Hubert Parry originally wrote the music for what became Repton in 1888 for the contralto aria 'Long since in Egypt's plenteous land' in his oratorio Judith. In 1924 George Gilbert Stocks, director of music at Repton School, set it to 'Dear Lord and Father of mankind' in a supplement of tunes for use in the school chapel. Despite the need to repeat the last line of words, Repton provides an inspired matching of lyrics and tune. By this time, Rest, by Frederick Maker (matching the metrical pattern without repetition), was already well established with the lyrics in the United States.

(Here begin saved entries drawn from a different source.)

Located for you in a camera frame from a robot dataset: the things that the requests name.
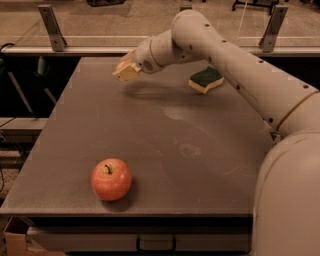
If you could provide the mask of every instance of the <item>apple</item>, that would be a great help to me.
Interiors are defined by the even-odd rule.
[[[128,165],[117,158],[108,158],[98,163],[91,174],[91,186],[95,194],[104,201],[115,201],[124,197],[132,182]]]

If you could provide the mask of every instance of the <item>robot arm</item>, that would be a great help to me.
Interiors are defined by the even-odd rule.
[[[119,80],[152,74],[173,63],[207,60],[274,130],[306,99],[318,92],[305,82],[227,42],[199,12],[187,10],[170,30],[143,41],[125,56],[114,75]]]
[[[200,13],[179,13],[170,30],[125,56],[128,80],[173,63],[207,60],[285,137],[265,158],[254,203],[254,256],[320,255],[320,94],[309,84],[227,42]]]

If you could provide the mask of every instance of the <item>yellow sponge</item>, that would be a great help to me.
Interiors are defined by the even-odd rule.
[[[190,77],[189,86],[206,94],[212,88],[222,84],[223,76],[213,67],[208,66],[205,70],[197,72]]]

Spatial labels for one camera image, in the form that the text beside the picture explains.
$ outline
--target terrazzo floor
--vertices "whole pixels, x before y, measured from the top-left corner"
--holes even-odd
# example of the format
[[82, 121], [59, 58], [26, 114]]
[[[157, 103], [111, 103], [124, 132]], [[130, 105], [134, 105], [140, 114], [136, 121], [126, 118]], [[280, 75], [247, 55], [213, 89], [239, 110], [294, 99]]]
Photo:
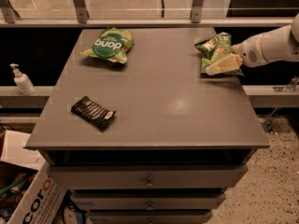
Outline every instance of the terrazzo floor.
[[[258, 117], [263, 125], [264, 115]], [[9, 124], [26, 133], [35, 126], [13, 119]], [[299, 109], [281, 110], [272, 127], [275, 133], [267, 133], [271, 147], [252, 156], [249, 171], [227, 189], [208, 224], [299, 223]]]

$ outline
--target metal post
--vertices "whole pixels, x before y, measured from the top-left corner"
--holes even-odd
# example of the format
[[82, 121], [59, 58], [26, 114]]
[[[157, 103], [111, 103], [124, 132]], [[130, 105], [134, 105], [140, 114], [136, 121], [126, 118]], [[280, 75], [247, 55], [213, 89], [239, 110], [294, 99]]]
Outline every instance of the metal post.
[[192, 2], [192, 12], [191, 12], [191, 21], [198, 23], [202, 18], [202, 9], [203, 9], [204, 0], [193, 0]]
[[15, 23], [19, 18], [18, 13], [12, 8], [9, 0], [0, 0], [0, 8], [6, 22]]
[[77, 21], [79, 23], [86, 23], [89, 19], [89, 14], [85, 5], [85, 0], [73, 0], [76, 8]]

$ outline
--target robotic hand
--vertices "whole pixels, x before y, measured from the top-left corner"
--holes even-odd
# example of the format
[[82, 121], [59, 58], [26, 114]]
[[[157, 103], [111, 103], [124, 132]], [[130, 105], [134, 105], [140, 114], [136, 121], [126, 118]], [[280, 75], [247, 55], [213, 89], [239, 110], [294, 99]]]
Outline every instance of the robotic hand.
[[299, 62], [299, 14], [292, 25], [254, 35], [231, 47], [243, 64], [256, 67], [276, 61]]

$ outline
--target white bottle
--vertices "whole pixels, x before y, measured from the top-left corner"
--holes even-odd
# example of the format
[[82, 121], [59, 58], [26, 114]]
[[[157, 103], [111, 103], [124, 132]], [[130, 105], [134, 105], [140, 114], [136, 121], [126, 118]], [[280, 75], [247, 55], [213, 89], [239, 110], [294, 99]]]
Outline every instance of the white bottle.
[[12, 63], [11, 68], [13, 69], [12, 72], [14, 73], [14, 81], [16, 85], [19, 87], [20, 91], [24, 95], [33, 94], [36, 91], [36, 88], [32, 84], [31, 80], [26, 74], [23, 74], [18, 68], [19, 65]]

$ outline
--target pump bottle
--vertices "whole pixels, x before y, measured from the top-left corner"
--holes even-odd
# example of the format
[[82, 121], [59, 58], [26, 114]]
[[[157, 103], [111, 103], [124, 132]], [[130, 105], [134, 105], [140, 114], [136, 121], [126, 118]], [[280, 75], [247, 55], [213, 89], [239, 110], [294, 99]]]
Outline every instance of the pump bottle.
[[14, 81], [16, 85], [19, 87], [21, 93], [23, 95], [30, 95], [36, 91], [36, 88], [32, 84], [31, 80], [26, 74], [23, 74], [18, 68], [19, 65], [12, 63], [10, 67], [13, 69], [12, 72], [14, 73]]

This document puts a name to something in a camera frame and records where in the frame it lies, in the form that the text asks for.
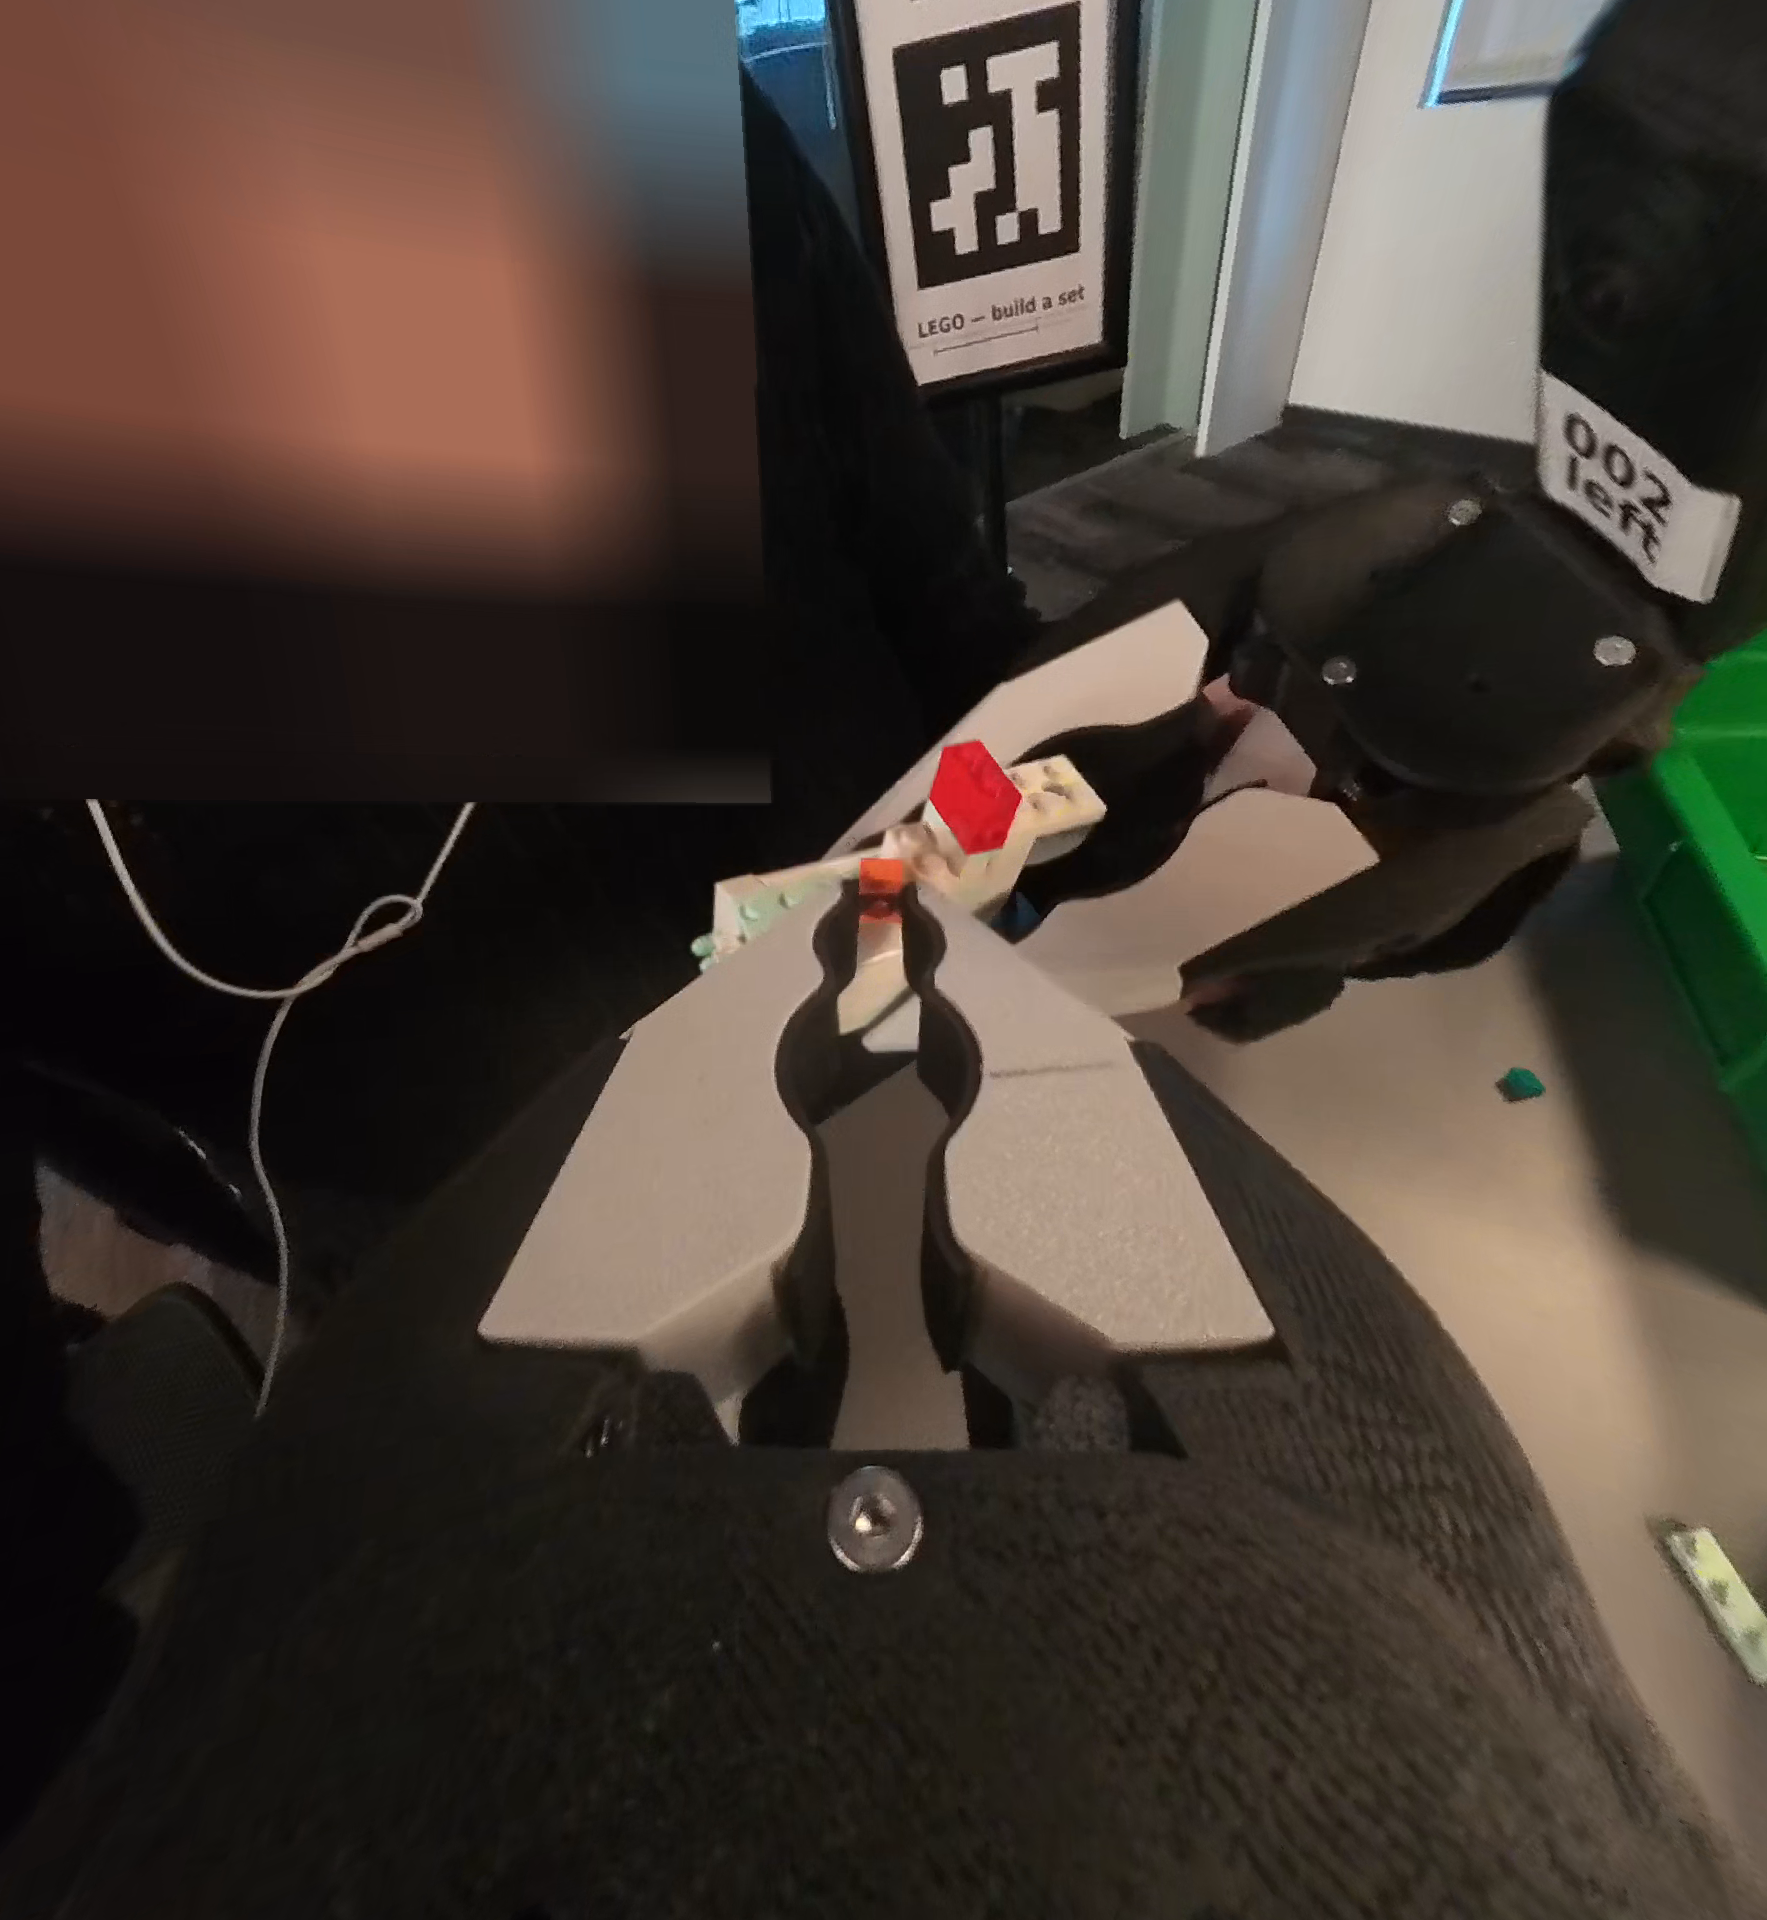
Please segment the silver framed wall board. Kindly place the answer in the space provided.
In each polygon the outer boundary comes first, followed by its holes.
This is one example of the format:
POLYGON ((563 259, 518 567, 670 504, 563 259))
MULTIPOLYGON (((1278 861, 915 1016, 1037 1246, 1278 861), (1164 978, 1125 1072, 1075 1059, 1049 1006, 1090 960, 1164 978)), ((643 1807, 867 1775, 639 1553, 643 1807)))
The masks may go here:
POLYGON ((1446 2, 1423 105, 1555 91, 1612 2, 1446 2))

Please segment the white lego animal model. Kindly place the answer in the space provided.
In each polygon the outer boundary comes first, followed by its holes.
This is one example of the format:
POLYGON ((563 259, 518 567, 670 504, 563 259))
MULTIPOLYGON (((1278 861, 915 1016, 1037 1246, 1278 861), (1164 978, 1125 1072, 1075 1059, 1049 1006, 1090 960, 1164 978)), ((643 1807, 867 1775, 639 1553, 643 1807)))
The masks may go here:
MULTIPOLYGON (((903 857, 913 881, 990 922, 1012 902, 1027 867, 1072 851, 1106 817, 1106 801, 1066 755, 999 762, 977 741, 944 745, 918 815, 822 861, 730 876, 715 886, 712 927, 692 952, 703 972, 749 947, 781 919, 852 881, 862 854, 903 857)), ((860 922, 854 976, 838 999, 842 1035, 881 1028, 872 1051, 905 1051, 915 1035, 901 922, 860 922)))

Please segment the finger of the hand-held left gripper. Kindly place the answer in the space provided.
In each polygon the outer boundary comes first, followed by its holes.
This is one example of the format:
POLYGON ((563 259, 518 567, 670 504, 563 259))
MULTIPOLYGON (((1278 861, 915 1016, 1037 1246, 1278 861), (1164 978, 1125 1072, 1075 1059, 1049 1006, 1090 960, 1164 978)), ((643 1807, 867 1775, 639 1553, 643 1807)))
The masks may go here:
POLYGON ((1172 1006, 1191 959, 1372 867, 1377 848, 1340 807, 1240 787, 1181 837, 1118 811, 1030 861, 1001 936, 1099 1013, 1131 1019, 1172 1006))
POLYGON ((854 848, 924 804, 944 745, 977 741, 999 762, 1027 762, 1072 731, 1126 729, 1191 702, 1208 652, 1208 630, 1172 600, 1014 675, 940 731, 831 846, 854 848))

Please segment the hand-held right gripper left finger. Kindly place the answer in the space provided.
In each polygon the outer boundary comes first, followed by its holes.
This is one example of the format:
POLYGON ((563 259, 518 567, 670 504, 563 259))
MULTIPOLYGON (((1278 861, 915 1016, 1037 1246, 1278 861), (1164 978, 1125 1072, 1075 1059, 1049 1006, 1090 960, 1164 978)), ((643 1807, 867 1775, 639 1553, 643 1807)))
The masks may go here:
POLYGON ((736 1402, 749 1443, 828 1443, 845 1312, 822 1120, 842 986, 831 883, 637 1021, 478 1338, 624 1355, 736 1402))

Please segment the framed black-white pattern sign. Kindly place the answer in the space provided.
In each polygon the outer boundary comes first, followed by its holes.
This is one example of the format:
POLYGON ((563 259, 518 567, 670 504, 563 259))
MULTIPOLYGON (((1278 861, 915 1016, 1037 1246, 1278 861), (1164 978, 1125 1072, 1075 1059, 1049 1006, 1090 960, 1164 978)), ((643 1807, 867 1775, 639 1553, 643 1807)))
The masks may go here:
POLYGON ((928 398, 1122 366, 1142 2, 828 2, 860 231, 928 398))

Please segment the light green lego plate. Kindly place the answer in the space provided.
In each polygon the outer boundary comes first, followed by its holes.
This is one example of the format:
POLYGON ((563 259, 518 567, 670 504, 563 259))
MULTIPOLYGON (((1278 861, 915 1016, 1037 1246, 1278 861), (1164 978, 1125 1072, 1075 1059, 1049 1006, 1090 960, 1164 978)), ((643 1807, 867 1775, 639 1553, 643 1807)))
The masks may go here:
POLYGON ((1651 1537, 1746 1681, 1767 1686, 1767 1613, 1716 1532, 1657 1517, 1651 1537))

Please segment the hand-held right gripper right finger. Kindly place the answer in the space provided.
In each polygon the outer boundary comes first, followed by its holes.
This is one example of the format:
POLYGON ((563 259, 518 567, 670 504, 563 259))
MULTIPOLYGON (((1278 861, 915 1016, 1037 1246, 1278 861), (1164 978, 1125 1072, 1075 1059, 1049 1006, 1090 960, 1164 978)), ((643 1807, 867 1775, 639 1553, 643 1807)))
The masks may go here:
POLYGON ((944 892, 915 889, 924 1325, 966 1443, 1014 1443, 1063 1381, 1122 1431, 1146 1365, 1271 1361, 1275 1332, 1136 1044, 944 892))

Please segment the white door frame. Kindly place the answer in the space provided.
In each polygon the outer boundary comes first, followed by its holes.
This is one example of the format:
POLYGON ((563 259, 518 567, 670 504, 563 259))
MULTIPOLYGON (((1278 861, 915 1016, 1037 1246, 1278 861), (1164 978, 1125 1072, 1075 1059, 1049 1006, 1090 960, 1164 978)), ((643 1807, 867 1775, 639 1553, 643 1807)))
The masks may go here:
POLYGON ((1118 432, 1278 425, 1372 2, 1146 2, 1118 432))

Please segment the green plastic bin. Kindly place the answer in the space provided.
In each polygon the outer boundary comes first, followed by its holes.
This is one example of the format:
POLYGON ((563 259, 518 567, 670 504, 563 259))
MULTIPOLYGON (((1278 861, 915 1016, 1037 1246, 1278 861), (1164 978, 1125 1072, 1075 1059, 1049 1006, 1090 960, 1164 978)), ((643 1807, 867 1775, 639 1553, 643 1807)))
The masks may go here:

Tunes it can be sung to are
- Repton by Hubert Parry
- Rest by Frederick Charles Maker
- Hammersmith by William Henry Gladstone

==Serenity (song by Charles Ives)==
The American composer Charles Ives took stanzas 14 and 16 of The Brewing of Soma ("O Sabbath rest.../Drop Thy still dews...") and set them to music as the song "Serenity"; however, Ives quite likely extracted his two stanzas from the hymn rather than from the original poem. Published in his collection: "114 songs", in 1919, the first documented performance of the Ives version was by mezzo-soprano Mary Bell, accompanied by pianist Julius Hijman.

==Uses==
- In 2005, the hymn was voted second in BBC One show Songs of Praise poll to find the United Kingdom's favourite hymn.
- In "Funeral For a Ford", the series 3 finale episode of the British motoring television series The Grand Tour, the song is performed in Lincoln Cathedral at a "funeral" for the Ford Mondeo. The first lyric is also sung as, "Dear Ford and Father of mankind".
- The hymn is sung by one of the characters in the 1998 Whit Stillman film The Last Days of Disco.
- The hymn is heard in Elegy for Dunkirk, a piece use in the soundtrack of Atonement_(2007_film)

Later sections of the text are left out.